In our paediatric cohort of MRI-negative patients with drug-resistant focal epilepsy, the MELD algorithm identified abnormal clusters or lesions in half of cases, and identified one radiologically occult focal cortical dysplasia. Machine-learning-based lesion detection is a promising area of research with the potential to improve seizure outcomes in this challenging cohort of radiologically occult FCD cases. However, its application should be approached with caution, especially with regards to its specificity in detecting FCD lesions, and there is still work to be done before it adds to diagnostic utility.
对于在常规结构磁共振成像(MRI)上未发现明确局灶性病变的耐药性局灶性癫痫(DRFE)儿科患者,治疗是一项极具挑战性的任务,且这些患者在癫痫手术项目中所占比例不断增加。

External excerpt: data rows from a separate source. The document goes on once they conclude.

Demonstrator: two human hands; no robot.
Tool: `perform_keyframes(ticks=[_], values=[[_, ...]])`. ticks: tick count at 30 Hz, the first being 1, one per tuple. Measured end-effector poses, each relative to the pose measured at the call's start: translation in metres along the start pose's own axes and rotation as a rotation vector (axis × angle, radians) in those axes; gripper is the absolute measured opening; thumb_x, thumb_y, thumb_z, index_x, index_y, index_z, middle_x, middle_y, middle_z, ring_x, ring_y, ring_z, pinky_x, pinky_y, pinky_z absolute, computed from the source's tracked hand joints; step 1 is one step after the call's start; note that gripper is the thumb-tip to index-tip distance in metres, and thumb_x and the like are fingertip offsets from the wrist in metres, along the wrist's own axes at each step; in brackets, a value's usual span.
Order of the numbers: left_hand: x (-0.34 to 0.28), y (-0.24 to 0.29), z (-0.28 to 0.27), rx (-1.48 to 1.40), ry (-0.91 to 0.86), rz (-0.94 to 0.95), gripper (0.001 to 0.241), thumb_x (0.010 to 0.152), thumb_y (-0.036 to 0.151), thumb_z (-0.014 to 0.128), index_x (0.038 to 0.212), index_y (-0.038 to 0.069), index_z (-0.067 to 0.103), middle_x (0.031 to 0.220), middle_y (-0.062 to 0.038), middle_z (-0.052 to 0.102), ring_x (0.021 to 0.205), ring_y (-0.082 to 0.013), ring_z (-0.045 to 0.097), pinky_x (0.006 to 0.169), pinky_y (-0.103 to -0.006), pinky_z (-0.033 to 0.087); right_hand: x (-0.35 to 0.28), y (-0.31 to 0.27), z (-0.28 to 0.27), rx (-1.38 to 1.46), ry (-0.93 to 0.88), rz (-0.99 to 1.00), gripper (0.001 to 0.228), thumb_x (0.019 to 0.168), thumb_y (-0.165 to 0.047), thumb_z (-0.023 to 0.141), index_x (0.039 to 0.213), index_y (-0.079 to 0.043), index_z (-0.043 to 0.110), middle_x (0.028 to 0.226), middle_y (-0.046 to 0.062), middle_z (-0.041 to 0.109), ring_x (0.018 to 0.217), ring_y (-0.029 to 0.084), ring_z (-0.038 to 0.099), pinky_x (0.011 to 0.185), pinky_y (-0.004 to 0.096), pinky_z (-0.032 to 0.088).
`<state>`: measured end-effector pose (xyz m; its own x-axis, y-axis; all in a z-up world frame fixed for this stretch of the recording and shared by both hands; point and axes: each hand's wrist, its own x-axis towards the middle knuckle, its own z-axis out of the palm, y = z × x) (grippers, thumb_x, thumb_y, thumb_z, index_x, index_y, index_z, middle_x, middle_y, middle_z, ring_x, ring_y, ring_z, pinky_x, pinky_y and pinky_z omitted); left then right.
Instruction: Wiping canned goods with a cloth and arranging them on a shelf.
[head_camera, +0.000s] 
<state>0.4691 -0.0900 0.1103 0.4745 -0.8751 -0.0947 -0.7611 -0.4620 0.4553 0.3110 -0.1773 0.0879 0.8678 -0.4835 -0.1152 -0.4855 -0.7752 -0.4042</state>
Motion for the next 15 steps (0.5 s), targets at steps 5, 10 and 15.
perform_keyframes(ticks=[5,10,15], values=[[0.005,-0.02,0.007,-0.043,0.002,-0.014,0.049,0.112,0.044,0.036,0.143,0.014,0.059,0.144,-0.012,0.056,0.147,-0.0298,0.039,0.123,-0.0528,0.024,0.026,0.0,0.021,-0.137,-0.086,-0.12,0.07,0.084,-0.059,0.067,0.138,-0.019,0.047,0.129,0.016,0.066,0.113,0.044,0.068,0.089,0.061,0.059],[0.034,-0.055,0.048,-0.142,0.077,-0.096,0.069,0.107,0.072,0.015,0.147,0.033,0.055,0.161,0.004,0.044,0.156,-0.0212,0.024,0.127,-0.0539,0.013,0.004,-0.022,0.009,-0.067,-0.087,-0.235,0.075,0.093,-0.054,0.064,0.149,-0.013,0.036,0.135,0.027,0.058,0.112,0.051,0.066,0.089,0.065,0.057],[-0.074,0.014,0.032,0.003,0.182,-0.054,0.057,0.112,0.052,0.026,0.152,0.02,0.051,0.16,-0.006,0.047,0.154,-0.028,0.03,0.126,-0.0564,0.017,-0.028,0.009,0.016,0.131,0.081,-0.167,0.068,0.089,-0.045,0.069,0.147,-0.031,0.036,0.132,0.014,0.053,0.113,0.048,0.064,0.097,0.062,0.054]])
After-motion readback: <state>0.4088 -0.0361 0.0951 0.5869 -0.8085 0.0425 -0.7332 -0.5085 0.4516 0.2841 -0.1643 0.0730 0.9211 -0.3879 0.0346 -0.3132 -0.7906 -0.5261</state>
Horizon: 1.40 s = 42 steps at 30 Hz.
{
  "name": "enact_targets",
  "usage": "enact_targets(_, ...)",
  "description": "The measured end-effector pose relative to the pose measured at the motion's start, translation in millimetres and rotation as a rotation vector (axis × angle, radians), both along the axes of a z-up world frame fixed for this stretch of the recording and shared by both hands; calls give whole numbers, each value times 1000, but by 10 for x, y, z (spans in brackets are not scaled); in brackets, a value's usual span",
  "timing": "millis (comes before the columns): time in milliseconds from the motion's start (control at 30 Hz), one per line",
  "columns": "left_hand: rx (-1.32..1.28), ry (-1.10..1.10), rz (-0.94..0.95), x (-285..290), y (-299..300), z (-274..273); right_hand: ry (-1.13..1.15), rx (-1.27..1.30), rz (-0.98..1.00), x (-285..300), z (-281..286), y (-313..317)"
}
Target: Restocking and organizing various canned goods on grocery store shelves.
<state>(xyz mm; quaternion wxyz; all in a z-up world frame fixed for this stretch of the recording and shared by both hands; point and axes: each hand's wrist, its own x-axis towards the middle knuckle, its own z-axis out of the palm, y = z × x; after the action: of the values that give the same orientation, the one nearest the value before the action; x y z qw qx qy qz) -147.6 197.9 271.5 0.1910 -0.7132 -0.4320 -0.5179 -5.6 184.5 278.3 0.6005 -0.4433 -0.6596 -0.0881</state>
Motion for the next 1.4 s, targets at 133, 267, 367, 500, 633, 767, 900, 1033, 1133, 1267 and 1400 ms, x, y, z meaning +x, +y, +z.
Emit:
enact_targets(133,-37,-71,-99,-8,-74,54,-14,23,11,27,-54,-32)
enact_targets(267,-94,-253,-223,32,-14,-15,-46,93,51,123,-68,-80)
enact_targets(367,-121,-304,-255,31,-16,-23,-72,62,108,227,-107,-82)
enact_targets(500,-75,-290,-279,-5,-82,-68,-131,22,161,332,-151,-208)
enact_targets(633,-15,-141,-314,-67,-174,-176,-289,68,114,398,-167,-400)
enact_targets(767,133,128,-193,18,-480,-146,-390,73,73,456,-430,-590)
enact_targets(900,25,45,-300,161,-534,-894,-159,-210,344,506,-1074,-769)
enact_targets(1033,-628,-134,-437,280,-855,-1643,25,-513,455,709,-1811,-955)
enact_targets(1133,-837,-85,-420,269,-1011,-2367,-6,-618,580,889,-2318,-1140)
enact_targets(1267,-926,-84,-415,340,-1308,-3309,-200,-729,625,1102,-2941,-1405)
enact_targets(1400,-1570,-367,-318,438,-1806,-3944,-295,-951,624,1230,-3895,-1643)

最近开发的基于深度学习的 MRI 病变检测算法——多中心病变检测(MELD)算法,已被证明有助于检测局灶性皮质发育不良(FCD)。我们将该算法应用于一组接受立体脑电图(SEEG)检查的难治性局灶性癫痫且 MRI 阴性的儿童患者中,以确定其识别未发现的癫痫病变、发作起始区和临床结果的准确性。
我们回顾性地将 MELD 算法应用于在我们的三级儿科癫痫手术中心接受 SEEG 检查的连续系列 MRI 阴性患者中。我们评估了识别出的 MELD 簇或病变区域与临床癫痫假说、癫痫网络和正电子发射断层扫描(PET)局灶性低代谢区域的吻合程度。对于接受切除术的患者,我们分析了 MELD 异常区域与手术靶点的吻合程度,以及该吻合程度与癫痫无发作之间的关系。
我们在 28 名 MRI 阴性的儿童中识别出 37 项 SEEG 研究,其中 14 名(50%)儿童的 MELD 算法可以识别出簇。9 名(32%)儿童的簇与癫痫假说一致,6 名(21%)儿童的簇与 PET 成像一致,5 名(18%)儿童的簇至少有一个与 SEEG 电极放置一致。总体而言,基于 SEEG 刺激数据,MELD 算法在 4 名不同儿童的 4 个簇中正确预测了发作起始区或刺激性区。16 名儿童(57%)接受了切除术或病灶切除术。其中,只有一名患者(4%)的 MELD 簇与切除腔共定位,该患儿的癫痫无发作 1A 级。
在我们的 MRI 阴性耐药性局灶性癫痫儿科患者队列中,MELD 算法在一半的病例中识别出异常簇或病变,并识别出一个影像学隐匿性局灶性皮质发育不良。基于机器学习的病变检测是一个很有前途的研究领域,有可能改善这一具有挑战性的影像学隐匿性 FCD 病例组的癫痫发作结果。然而,在其增加诊断效用之前,其应用应谨慎进行,特别是在检测 FCD 病变的特异性方面,仍有许多工作要做。